In Photo: An old man tumbled on the rainy slippery ground in Hezhou, South China's Guangxi province, on March 26, 2015. No one dared to help him. Eventually the police came up and helped him to his feet.
In recent years, it is frequently seen in China that those who help tumbled elderlies are in turn blackmailed as offenders, or that those who knock over passers-by feign as helpers. In fact, in both uncanny plot twists, truth can be revealed through various ways. With surveillance cameras everywhere, nine out of ten such incidents have been re-presented through video clips. In the 21 cases since 2014, CCTV cameras or witness testimony have helped discover what really happened in 20 of them. China sees 149 controversial incidents about helping the tumbled pedestrians in first 10 months of 2015. Among them, 32 involve feigning helper, and 84 involve feigning injury.
This is extremely significant to root out similar incidents. Any hope of fluke should have been eradicated by the fact that truth is much more often than not found out.
However, once truth is discovered, the reinforcement of law is far from powerful enough. In the 84 cases where the seniors feigned injuries, only one senior has been detained— and even this punishment, according to law, has been lifted due to the fact that the offender is over 70 years old. In the 32 cases involving feigned helpers, the punishment was for they knocked over the pedestrians rather than feign to be helpers. In general, the law has punished basically none of the said offenders for their fraudulent acts.

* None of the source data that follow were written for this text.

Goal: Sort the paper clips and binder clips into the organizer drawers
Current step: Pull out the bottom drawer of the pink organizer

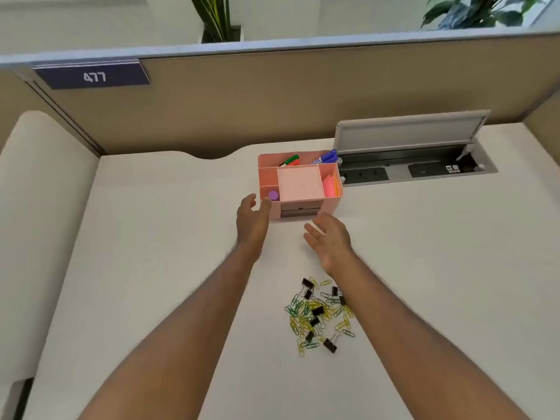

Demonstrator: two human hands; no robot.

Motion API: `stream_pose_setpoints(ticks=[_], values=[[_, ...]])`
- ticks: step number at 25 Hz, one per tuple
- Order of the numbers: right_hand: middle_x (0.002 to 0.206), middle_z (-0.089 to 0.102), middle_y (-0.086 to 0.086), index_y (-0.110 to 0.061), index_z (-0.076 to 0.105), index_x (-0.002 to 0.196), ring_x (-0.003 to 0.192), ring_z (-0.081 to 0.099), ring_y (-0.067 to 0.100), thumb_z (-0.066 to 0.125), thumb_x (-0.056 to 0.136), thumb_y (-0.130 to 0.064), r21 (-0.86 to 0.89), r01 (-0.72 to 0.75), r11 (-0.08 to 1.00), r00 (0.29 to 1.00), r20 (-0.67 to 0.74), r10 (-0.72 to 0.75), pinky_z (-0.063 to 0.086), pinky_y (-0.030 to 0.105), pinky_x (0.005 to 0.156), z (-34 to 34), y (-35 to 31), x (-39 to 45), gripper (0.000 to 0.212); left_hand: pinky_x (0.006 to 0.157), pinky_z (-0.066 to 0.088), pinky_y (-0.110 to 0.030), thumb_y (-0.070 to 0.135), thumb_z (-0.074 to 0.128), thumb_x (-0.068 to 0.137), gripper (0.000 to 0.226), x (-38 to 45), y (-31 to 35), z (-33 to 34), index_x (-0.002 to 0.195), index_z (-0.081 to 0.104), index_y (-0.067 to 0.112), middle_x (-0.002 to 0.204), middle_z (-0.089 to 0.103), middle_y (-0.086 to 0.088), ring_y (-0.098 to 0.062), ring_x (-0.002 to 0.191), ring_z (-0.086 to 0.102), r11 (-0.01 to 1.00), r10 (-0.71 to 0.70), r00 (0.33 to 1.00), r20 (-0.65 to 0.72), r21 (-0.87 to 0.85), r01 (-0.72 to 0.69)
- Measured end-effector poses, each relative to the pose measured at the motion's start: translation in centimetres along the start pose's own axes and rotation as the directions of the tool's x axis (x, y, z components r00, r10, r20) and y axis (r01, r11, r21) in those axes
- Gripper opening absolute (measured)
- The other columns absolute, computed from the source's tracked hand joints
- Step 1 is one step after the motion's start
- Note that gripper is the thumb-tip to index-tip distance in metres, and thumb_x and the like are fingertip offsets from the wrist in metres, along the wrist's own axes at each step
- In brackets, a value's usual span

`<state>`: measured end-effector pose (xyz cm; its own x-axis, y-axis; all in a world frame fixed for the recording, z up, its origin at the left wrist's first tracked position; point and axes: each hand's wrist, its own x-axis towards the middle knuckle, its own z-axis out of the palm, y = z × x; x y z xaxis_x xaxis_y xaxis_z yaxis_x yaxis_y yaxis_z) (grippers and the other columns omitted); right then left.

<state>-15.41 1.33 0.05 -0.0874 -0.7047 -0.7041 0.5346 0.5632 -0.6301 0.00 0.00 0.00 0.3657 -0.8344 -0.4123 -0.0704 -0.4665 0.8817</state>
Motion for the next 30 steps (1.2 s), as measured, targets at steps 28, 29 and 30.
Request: stream_pose_setpoints(ticks=[28, 29, 30], values=[[0.093, 0.065, 0.004, -0.017, 0.062, 0.092, 0.086, 0.065, 0.018, 0.067, 0.097, -0.025, 0.169, -0.162, 0.972, 0.986, 0.004, 0.164, 0.052, 0.029, 0.081, 0.4, 2.0, 0.8, 0.011, 0.101, 0.054, -0.042, 0.049, 0.065, 0.094, 0.050, 3.2, -2.5, 1.5, 0.140, 0.052, 0.035, 0.141, 0.058, 0.004, -0.021, 0.128, 0.056, 0.968, 0.002, 1.000, -0.006, -0.250, -0.003], [0.094, 0.067, 0.004, -0.016, 0.063, 0.092, 0.087, 0.066, 0.017, 0.068, 0.097, -0.024, 0.170, -0.167, 0.971, 0.986, 0.009, 0.168, 0.053, 0.029, 0.081, 0.1, 2.3, 0.6, 0.010, 0.102, 0.054, -0.043, 0.049, 0.064, 0.095, 0.049, 3.3, -2.6, 1.5, 0.140, 0.052, 0.035, 0.140, 0.058, 0.004, -0.021, 0.128, 0.056, 0.968, 0.002, 1.000, -0.009, -0.250, -0.004], [0.096, 0.068, 0.004, -0.016, 0.064, 0.094, 0.087, 0.067, 0.017, 0.068, 0.097, -0.023, 0.167, -0.166, 0.972, 0.986, 0.014, 0.166, 0.053, 0.029, 0.082, -0.2, 2.5, 0.5, 0.009, 0.103, 0.054, -0.044, 0.048, 0.064, 0.095, 0.048, 3.4, -2.7, 1.5, 0.140, 0.052, 0.035, 0.140, 0.058, 0.004, -0.021, 0.127, 0.056, 0.968, 0.000, 1.000, -0.008, -0.252, -0.003]])
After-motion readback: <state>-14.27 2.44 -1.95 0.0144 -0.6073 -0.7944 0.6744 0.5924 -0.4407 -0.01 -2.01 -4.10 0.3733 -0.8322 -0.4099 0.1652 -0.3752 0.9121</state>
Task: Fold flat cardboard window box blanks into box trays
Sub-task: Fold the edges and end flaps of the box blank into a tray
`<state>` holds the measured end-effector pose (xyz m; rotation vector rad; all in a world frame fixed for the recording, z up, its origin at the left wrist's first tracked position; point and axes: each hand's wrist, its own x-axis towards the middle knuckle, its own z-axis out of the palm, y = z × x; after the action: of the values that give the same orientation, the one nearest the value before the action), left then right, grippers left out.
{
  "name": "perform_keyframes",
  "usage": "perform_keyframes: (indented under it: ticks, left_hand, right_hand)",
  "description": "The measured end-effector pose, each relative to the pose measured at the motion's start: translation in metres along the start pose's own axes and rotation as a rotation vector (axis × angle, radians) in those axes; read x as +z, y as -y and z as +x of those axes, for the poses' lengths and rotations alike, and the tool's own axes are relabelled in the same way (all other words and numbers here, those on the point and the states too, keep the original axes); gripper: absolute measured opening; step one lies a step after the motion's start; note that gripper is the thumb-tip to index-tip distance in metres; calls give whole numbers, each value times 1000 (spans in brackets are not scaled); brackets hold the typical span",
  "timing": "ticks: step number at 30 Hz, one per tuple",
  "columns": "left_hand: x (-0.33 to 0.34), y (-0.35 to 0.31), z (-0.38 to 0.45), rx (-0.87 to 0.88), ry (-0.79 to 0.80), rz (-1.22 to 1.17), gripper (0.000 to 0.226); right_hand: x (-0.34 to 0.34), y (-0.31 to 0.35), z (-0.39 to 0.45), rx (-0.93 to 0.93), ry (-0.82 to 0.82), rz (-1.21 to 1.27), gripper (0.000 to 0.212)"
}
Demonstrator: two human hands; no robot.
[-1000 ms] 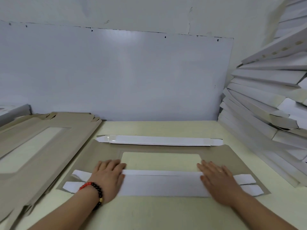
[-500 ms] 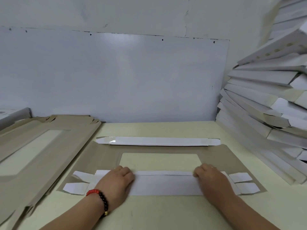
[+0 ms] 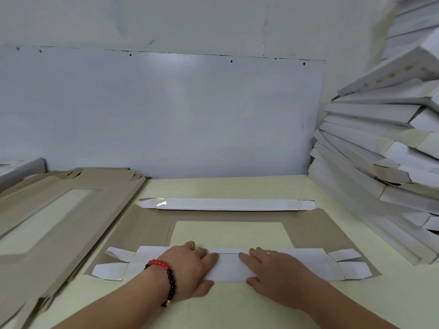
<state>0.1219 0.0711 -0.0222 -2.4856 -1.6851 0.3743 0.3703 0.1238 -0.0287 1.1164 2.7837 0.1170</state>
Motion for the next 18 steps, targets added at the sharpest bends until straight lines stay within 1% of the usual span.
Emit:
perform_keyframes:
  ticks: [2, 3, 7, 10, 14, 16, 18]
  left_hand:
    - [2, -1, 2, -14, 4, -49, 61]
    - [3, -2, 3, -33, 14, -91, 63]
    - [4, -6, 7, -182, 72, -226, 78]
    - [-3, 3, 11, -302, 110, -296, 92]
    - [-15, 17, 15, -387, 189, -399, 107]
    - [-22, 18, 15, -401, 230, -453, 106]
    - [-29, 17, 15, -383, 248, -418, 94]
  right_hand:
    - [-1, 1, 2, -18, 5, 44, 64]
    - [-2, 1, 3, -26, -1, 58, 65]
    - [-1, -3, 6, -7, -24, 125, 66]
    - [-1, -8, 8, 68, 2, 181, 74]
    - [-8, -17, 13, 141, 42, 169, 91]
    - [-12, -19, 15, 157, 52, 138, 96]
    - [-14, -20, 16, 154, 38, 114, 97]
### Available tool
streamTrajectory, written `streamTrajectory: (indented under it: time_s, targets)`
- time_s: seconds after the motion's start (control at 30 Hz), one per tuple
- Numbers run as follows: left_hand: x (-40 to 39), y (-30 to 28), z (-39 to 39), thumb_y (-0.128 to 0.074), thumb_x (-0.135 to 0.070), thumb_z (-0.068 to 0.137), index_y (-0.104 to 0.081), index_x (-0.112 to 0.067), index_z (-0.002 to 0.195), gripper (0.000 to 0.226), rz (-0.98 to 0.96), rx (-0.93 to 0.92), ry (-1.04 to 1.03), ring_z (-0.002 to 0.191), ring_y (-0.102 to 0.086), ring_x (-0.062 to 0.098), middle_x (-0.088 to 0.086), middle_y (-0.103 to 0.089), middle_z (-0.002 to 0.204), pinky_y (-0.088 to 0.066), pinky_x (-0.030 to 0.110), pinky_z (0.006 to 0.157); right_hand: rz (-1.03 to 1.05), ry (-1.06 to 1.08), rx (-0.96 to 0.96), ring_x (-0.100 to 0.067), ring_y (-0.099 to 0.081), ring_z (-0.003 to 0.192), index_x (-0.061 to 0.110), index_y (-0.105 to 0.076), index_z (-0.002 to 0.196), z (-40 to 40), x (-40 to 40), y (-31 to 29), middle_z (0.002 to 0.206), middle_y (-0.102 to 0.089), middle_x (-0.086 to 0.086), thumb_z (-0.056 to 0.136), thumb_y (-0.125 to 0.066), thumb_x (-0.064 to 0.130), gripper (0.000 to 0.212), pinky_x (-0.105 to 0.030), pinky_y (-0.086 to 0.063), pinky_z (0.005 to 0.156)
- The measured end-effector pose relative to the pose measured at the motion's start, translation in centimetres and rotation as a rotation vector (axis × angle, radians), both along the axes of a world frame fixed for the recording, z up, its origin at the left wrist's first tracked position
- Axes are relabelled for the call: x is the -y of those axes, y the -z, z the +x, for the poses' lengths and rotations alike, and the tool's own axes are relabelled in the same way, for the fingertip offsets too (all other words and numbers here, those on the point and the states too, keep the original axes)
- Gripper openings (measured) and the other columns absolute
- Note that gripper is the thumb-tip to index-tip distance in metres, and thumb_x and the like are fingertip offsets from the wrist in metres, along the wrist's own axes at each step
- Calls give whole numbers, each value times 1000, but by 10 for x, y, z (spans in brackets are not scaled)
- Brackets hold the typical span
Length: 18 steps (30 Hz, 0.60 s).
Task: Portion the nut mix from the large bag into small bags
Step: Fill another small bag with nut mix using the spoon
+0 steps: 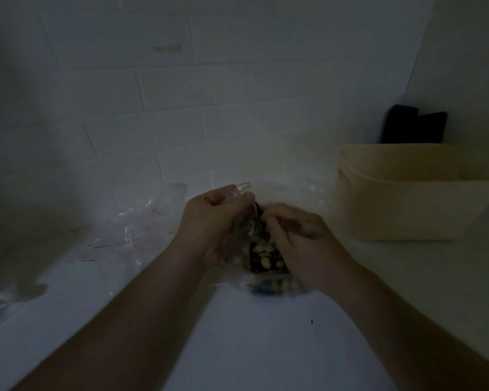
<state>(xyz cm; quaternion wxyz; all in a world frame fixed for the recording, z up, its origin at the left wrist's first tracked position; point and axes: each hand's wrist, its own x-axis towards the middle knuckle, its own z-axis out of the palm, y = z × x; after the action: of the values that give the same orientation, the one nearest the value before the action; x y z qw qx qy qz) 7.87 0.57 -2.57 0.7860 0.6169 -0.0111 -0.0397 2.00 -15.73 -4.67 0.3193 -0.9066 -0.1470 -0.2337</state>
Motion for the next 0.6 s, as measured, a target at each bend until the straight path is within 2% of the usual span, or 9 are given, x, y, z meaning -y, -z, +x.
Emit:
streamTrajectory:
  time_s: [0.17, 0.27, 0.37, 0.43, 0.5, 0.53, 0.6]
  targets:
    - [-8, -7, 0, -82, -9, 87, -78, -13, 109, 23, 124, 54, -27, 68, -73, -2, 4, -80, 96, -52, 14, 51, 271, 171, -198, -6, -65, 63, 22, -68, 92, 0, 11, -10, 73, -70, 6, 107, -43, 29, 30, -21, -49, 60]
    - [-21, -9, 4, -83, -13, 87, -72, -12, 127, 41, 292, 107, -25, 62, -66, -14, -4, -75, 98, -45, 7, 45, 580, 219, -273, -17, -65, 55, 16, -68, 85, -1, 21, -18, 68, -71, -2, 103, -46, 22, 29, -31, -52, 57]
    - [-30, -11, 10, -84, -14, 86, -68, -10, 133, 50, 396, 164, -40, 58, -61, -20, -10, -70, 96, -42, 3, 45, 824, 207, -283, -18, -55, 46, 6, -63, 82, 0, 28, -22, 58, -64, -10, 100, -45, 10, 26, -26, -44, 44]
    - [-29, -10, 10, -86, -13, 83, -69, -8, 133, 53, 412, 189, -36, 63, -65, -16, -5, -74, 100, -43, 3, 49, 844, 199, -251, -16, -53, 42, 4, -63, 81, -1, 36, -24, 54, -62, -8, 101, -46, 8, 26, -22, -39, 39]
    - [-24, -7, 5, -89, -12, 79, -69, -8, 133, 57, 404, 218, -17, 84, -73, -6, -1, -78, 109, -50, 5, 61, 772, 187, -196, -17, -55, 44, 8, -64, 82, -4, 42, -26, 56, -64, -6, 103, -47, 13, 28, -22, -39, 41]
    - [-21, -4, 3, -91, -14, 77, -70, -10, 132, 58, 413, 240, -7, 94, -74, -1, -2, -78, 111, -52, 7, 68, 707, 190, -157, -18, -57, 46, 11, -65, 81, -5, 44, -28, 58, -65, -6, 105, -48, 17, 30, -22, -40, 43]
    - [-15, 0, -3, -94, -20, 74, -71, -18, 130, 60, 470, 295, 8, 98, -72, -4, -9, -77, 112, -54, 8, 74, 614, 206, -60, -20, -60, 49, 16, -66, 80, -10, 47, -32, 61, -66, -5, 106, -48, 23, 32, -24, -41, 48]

But the law should. And this is the key to solving the problem. In cases where evidence is undeniably valid, the law should impose heavier penalty on those who feign injury to frame a helper; as for those who knock over someone but pretend to be helping the tumbled, besides the penalty of knocking over someone, there should be punishment on the uncanny pretension alone. When morality is not sufficient for regulating behavior, severe law should step in and help correct social cognition.
(The author is a Professor in Office of Social Science Administration, Shenzhen University. The article was translated from《恩将仇报或冒充好人都应受到法律处罚》on People’s Daily, October 16, 2015.)